[EXERCISE REQUIREMENTS]
Set down exactly the lines from the one containing "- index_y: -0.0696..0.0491" through the last line of the data below, and no others.

[RAW DATA]
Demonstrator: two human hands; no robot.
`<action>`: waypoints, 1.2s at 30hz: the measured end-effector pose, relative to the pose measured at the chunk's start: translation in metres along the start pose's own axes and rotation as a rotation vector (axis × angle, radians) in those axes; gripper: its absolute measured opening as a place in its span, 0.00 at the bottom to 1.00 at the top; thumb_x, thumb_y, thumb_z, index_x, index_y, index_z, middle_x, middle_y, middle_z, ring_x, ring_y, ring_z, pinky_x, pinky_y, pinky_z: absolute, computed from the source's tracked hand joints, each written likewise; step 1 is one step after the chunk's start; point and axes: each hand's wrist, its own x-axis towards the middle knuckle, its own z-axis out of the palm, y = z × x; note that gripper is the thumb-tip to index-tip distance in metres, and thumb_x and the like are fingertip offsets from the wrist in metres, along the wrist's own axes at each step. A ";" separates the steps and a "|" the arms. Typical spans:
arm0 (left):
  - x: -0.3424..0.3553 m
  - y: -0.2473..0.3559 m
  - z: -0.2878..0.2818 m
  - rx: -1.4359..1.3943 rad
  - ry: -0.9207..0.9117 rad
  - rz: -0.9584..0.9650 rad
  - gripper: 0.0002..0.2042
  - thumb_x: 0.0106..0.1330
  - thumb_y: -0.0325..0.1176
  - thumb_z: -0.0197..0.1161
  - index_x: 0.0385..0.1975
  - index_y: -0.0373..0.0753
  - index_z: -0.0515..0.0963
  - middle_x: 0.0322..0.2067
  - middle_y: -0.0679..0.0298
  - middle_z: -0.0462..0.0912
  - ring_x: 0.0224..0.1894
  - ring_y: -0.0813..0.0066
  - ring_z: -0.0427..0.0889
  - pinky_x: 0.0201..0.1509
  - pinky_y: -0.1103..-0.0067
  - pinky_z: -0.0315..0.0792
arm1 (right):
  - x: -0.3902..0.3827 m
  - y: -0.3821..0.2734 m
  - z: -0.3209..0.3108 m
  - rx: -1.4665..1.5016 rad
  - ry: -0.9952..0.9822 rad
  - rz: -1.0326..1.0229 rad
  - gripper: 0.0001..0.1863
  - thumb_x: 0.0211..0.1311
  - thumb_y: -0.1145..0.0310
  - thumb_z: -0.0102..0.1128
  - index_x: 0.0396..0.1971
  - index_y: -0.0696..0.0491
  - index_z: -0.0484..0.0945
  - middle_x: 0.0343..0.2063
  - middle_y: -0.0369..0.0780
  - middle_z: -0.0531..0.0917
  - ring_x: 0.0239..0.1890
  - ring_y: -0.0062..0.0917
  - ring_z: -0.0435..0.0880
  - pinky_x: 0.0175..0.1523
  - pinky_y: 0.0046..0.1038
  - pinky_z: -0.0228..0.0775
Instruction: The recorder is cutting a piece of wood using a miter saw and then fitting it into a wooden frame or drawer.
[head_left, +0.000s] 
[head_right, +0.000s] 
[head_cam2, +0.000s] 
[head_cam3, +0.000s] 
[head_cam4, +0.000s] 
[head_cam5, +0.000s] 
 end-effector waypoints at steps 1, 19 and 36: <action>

[YOUR SOLUTION]
  - index_y: -0.0696..0.0491
  - index_z: -0.0484..0.0945
  - middle_x: 0.0343..0.2063
  - middle_y: -0.0369..0.0780
  - middle_z: -0.0531..0.0917
  - ring_x: 0.0239..0.1890
  - ring_y: -0.0062..0.0917
  - ring_z: -0.0435..0.0880
  - pinky_x: 0.0175..0.1523
  - pinky_y: 0.0046..0.1038
  - pinky_z: -0.0228..0.0775
Instruction: The recorder is cutting a piece of wood using a miter saw and then fitting it into a wooden frame or drawer.
[head_left, +0.000s] 
[head_right, +0.000s] 
[head_cam2, +0.000s] 
[head_cam3, +0.000s] 
[head_cam4, +0.000s] 
[head_cam5, +0.000s] 
 end-effector waypoints at steps 1, 19 and 36: <action>

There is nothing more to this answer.